I crank down my window. Oh, yeah, not only is my car multi-colored, it also has crank windows, not even electric.
“Yes?”
“Wedding starts in ten. You comin’?” The man blows out the last of the smoke from the cigarette he just took a long drag from and drops it to the ground, stomping it out with his shiny black shoe. He’s in a tuxedo, no doubt a member of the wedding party. Not someone I recognize, so obviously a man Reed met post Lakeside. Post me.
“Um, yeah. I’ll be right there.”
He moves back and I roll up my window, step out, and take a deep breath of fresh Montana air.
“You with the bride or groom?” he asks. I roll my lips together and don’t answer. He doesn’t call me out on it. I stare at the door that I’m walking toward, knowing what I’ll find on the other side. A happy couple about to be wed. And I can only hope Reed doesn’t get a look at me. “You okay?” he asks.
“I will be,” I tell him, offering him a small smile. He’s a good looking guy and when he smiles down at me, I suddenly feel more at ease than I’ve felt in ages.
“Well, it’s not now, but ‘will be’ works. I’m Justin. Best man. I’ve never seen you before, so I figure you must be on the bride’s side.”
“How do you figure?”
“Well… I would certainly hope that if Reed knew someone as pretty as you, he’d have introduced her to his best friend.”
I bite the inside of my cheek and wonder how true that would be if I were still in Reed’s life, even as just a friend.
Justin opens the door for me and I enter, sucking in another much needed breath. The inside of the church is tastefully decorated. Wildflowers in front of the sanctuary and candles lit about everywhere. Piano music is playing softly and I bite back a grin when I hear that music change effortlessly to a tune I know deep in my soul Reed had to have picked out. Reed listened to it constantly. I always pretended to hate it. But inside, I loved every single word of that old country song.Amazed,the song he always loved by Lonestar continues and while I’m so happy for him, I’m sad at the same time. I always considered that our song, and now he’s using it to marry someone else.
“Maybe you’ll save me a dance?” Justin asks, holding my elbow.

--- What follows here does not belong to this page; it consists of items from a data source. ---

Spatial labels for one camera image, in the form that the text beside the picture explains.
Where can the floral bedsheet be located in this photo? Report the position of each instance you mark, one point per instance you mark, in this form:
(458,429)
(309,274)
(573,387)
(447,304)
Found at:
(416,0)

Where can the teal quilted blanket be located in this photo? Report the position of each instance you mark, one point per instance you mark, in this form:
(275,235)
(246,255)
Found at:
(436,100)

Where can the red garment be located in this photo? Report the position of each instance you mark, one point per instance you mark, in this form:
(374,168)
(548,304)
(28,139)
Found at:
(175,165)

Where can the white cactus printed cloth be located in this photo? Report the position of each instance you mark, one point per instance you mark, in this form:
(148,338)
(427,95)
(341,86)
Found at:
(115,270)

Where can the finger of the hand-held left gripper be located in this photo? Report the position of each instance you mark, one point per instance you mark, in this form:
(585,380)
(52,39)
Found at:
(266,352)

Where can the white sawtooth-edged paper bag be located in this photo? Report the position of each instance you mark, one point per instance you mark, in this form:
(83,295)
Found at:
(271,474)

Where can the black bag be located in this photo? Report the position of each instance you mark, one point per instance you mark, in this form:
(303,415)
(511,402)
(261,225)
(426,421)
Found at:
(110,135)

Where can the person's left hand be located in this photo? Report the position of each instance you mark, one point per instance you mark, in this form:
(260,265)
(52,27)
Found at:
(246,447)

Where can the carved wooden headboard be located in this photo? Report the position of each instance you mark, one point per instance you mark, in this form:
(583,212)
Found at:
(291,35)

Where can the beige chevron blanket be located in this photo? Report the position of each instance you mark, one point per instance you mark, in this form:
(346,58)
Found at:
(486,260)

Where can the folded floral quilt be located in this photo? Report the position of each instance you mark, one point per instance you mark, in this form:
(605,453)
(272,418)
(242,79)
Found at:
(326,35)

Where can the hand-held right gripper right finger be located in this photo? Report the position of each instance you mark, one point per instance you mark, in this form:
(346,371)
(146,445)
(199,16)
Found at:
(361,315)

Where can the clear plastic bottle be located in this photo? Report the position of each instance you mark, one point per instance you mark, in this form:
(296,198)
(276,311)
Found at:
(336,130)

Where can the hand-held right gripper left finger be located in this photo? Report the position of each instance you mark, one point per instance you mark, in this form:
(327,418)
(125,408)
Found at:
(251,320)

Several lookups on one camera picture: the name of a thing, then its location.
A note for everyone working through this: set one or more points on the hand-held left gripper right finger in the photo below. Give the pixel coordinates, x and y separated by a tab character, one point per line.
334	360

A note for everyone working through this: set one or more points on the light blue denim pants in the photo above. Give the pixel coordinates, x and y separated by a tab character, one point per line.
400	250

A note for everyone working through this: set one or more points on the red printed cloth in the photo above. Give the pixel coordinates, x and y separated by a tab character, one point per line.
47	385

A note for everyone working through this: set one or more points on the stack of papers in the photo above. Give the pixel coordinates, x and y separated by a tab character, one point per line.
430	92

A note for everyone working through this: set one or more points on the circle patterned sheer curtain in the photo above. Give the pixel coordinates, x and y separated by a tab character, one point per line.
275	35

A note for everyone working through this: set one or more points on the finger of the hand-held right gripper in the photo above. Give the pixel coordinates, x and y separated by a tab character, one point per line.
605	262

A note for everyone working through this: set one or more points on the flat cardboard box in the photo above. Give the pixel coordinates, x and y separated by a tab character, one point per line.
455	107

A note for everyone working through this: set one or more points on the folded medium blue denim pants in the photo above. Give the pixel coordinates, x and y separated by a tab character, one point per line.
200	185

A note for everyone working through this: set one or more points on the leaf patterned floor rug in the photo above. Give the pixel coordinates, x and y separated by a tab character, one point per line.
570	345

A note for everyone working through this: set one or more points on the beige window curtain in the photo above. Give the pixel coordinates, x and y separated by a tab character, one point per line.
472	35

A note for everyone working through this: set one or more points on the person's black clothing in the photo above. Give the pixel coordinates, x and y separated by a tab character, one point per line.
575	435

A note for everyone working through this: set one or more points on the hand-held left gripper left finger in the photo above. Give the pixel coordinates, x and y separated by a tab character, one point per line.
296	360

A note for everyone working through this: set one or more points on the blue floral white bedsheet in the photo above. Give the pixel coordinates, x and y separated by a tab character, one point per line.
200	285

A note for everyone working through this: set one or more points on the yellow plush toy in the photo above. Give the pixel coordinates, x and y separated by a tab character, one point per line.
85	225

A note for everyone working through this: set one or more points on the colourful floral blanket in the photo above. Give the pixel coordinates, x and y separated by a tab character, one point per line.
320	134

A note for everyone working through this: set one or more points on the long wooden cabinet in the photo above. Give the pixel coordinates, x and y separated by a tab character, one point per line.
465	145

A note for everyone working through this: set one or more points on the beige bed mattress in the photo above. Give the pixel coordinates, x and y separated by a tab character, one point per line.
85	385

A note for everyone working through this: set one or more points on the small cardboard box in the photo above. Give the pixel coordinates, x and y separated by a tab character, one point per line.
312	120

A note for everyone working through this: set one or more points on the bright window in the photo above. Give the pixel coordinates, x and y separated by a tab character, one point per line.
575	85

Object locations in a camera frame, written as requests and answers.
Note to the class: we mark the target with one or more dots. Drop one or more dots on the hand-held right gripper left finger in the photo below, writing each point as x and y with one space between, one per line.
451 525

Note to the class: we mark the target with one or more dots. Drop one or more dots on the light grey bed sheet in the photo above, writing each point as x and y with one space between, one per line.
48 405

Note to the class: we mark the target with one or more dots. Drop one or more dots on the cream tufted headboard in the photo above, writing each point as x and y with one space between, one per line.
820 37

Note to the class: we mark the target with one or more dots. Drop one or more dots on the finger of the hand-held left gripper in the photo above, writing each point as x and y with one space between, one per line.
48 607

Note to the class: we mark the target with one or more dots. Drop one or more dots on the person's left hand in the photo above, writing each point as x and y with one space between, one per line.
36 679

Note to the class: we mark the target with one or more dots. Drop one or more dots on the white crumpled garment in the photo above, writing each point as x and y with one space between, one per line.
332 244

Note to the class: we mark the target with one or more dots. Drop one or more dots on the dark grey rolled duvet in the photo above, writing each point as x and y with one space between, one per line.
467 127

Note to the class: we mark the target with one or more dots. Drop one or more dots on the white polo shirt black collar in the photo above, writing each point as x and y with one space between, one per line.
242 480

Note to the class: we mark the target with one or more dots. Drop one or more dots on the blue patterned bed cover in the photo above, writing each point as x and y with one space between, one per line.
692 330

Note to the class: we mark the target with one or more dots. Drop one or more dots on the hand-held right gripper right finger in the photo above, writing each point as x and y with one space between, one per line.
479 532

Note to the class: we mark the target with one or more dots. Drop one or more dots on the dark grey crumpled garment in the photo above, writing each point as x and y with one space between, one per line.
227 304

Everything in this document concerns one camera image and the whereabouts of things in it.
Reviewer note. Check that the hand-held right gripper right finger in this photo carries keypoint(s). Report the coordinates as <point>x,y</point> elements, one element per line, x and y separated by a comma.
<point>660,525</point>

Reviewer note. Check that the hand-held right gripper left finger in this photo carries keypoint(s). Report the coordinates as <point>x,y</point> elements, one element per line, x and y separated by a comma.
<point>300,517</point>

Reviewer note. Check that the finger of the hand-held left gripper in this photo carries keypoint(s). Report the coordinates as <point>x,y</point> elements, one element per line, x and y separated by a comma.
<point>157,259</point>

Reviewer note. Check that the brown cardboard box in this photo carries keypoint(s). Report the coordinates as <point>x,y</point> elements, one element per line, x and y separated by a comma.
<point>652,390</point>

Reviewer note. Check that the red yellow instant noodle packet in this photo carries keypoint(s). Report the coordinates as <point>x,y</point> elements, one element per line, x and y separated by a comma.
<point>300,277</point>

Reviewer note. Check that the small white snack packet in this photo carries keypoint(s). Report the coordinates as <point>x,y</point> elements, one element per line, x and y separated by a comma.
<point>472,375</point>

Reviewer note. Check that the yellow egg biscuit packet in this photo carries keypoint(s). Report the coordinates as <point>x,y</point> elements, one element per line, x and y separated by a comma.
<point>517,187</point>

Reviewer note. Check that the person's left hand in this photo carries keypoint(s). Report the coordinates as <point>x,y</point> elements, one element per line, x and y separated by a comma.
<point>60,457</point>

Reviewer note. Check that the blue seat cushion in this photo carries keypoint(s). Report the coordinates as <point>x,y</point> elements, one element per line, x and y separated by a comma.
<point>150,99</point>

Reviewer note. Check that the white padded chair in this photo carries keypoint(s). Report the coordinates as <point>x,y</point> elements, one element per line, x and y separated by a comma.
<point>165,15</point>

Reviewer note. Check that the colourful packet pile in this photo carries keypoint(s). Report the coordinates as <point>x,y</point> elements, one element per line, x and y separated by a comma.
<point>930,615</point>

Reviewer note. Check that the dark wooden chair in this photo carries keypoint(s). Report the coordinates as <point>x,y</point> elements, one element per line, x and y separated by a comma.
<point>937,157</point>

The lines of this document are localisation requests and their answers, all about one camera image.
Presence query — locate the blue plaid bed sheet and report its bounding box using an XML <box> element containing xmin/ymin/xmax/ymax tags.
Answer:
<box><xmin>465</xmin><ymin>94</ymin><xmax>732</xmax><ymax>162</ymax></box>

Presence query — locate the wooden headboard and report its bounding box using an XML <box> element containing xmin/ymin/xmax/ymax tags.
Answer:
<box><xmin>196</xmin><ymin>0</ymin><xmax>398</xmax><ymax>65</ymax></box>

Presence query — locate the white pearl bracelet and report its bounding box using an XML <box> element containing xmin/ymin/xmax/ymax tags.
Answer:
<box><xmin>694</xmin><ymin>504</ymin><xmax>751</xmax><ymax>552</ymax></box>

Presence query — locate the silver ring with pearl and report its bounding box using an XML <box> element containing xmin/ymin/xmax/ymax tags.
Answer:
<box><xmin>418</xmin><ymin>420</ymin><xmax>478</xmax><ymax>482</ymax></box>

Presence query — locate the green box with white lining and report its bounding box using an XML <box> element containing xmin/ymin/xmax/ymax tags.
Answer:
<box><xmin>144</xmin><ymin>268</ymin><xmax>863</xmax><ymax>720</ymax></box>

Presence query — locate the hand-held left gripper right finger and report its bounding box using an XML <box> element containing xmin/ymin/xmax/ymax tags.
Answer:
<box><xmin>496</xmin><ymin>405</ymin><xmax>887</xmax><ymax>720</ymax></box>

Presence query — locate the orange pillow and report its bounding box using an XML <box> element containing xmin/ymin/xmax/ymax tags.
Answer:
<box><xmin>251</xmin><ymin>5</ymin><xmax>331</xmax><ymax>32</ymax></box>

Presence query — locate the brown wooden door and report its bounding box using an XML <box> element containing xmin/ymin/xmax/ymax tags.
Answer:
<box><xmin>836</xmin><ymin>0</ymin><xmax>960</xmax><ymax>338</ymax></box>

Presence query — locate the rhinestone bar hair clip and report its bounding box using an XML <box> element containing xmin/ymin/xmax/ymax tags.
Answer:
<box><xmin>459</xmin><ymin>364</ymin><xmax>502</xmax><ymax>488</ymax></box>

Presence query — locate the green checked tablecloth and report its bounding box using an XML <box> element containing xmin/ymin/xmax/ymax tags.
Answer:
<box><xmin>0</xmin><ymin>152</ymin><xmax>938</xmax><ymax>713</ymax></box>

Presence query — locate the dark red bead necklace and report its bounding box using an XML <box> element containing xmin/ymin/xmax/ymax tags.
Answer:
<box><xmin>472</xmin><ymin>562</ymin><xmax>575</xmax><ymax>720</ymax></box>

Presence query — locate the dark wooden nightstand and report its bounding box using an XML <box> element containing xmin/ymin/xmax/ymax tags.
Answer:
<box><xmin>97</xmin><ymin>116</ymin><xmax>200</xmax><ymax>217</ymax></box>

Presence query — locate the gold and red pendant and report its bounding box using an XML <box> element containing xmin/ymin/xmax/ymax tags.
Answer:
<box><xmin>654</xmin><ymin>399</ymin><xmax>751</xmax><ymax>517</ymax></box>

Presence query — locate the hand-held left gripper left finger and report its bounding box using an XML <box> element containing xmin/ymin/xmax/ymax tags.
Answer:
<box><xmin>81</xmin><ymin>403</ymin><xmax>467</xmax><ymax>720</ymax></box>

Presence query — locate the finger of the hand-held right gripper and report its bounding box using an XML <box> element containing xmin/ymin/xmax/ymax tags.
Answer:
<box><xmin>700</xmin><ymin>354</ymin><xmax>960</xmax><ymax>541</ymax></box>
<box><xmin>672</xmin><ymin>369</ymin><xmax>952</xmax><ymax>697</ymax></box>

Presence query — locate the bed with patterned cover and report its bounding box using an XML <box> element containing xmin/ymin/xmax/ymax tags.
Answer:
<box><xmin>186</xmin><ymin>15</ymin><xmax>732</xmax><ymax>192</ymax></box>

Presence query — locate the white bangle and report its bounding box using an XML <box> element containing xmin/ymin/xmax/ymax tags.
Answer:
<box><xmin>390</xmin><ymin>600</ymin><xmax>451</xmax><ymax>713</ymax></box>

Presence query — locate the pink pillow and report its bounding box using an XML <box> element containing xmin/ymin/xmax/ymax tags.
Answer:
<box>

I give him a smile and nod, knowing that won’t happen but not wanting to come off as a complete crazy person. I just need to get a look at Reed. Sit in the back, as inconspicuously as possible, make sure I hear the “I do” from both him and his fiancée, then sneak out if I can. Once he’s married, I’ll move on.
* * *
Reed
“Holy shit, dude. You have some fine looking wedding guests here. You’ve been holding back, you asshole.” Justin collapses onto the chair, hand clutching his chest like he’s just caught the falling in love bug.
“What do you mean?”
“I just escorted one of the most beautiful women I’ve ever seen in my life to her seat and I’m telling you, man, I could fall into her all night. I can’t wait for the reception.” He jumps up excitedly and claps his hands, rubbing them together. I smirk, rolling my eyes.
“Good luck with that.”
“Why thank you.” He grins that signature grin of his that makes his dimples appear. “Now. You have five minutes. Need me to do anything? Crack a window in the bathroom for your escape? Get you a shot of tequila? Give you a hug and tell you I’m proud of you and you picked the right gal? You name it, I’m here.”